1. Elegí el chocolate amargo.

El cacao es una grasa buena y tiene poderes antioxidantes, pero solo si se lo consume lo menos adulterado posible. Si querés hacer un chocolate casero súper saludable mezclá partes iguales de cacao puro, aceite de coco y miel. ¡Queda espectacular!

2. Evitá al azúcar en todas sus formas.

Sobre todo hasta los 2 años. El azúcar es adictivo y los chicos siempre vuelven por más.

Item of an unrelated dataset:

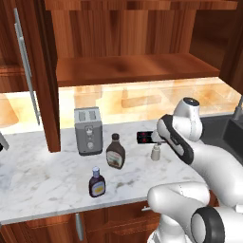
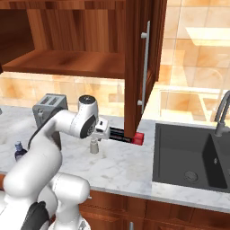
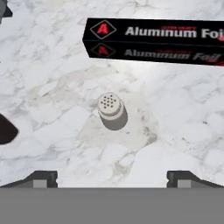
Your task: There are various items on the counter. Only move the condiments/shakers into the cabinet.
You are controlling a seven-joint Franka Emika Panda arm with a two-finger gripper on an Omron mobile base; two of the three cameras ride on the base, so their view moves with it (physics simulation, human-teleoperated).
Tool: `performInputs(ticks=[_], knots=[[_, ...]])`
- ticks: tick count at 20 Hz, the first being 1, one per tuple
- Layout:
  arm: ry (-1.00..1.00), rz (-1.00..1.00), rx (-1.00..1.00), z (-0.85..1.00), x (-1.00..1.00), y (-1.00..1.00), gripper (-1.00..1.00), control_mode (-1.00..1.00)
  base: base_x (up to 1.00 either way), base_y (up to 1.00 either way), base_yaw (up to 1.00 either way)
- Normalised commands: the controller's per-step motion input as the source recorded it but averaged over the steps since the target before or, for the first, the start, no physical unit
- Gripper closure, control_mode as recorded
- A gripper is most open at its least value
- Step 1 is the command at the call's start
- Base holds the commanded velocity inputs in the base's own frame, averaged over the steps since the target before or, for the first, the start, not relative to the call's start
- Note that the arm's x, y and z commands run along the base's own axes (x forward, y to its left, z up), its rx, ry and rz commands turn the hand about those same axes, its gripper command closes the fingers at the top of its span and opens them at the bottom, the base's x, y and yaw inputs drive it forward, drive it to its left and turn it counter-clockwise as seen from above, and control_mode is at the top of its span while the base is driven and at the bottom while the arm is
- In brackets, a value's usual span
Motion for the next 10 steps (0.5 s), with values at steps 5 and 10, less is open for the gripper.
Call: performInputs(ticks=[5, 10], knots=[[0.00, 0.00, -0.03, -0.20, 0.20, 0.00, -1.00, -1.00, 0.00, 0.00, 0.00], [0.00, 0.00, -0.02, -0.17, 0.06, 0.01, -1.00, -1.00, 0.00, 0.00, 0.00]])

No los sacia, no contribuye a su buen desarrollo y eleva las chances de padecer obesidad y diabetes.

3. Incorporá una grasa buena en cada comida.

Puede ser aceite de oliva, aceitunas, palta, nueces, semillas, ¡Hay un montón!. De esta forma vas a elevar el colesterol bueno y colaborar con el desarrollo y el buen funcionamiento neurológico de tu hijo.

4. No le tengas miedo al huevo.

Es un excelente alimento, contiene grasa buena en la yema y proteína en la clara. Pensemos que es la fuente de una futura vida, por lo que tiene un sinfín de propiedades. Podés incorporarlo en muffins, omelettes, tortillas y tartas.

5. Reducí las harinas blancas.

Intentá sustituí el gluten por harinas que no lo tengan (ocasionan trastornos digestivos y son inflamatorias). Podés probar con harina de coco, de arroz, de mandioca, de almendras, de garbanzos, de lentejas y hasta de arvejas. Podés comprarlas en las dietéticas o triturarlas en tu casa. ¡Hasta las milanesas las podés rebozar sin usar harina tradicional!

6. ¡Sumá fibra!

Elegí siempre los granos integrales versus los granos refinados. Tienen más fibra, disminuye el riesgo de padecer enfermedades cardíacas y colabora con la salud intestinal.

7. Comprá un buen aceite de oliva.

Elegí de primera prensada, extra virgen y de extracción en frío. Lee siempre las etiquetas. Hay tantas calidades de aceites como de vinos.

8. Descremados.

No le des a tu hijo productos descremados, la crema es una grasa buena. Los niños necesitan la grasa de la leche para su desarrollo y crecimiento.

9. ¡Activá los frutos secos, las legumbres y los cereales!

Esto ayuda a una buena digestión y asimilación de nutrientes. Por ejemplo, si vas a comer un arroz integral con lentejas. Deja en remojo el arroz y las lentejas (juntas sin problema) la noche anterior. Además, la cocción es mil veces más rápida y es increíble ver cómo el grano o legumbre triplica su tamaño y parece cobrar vida.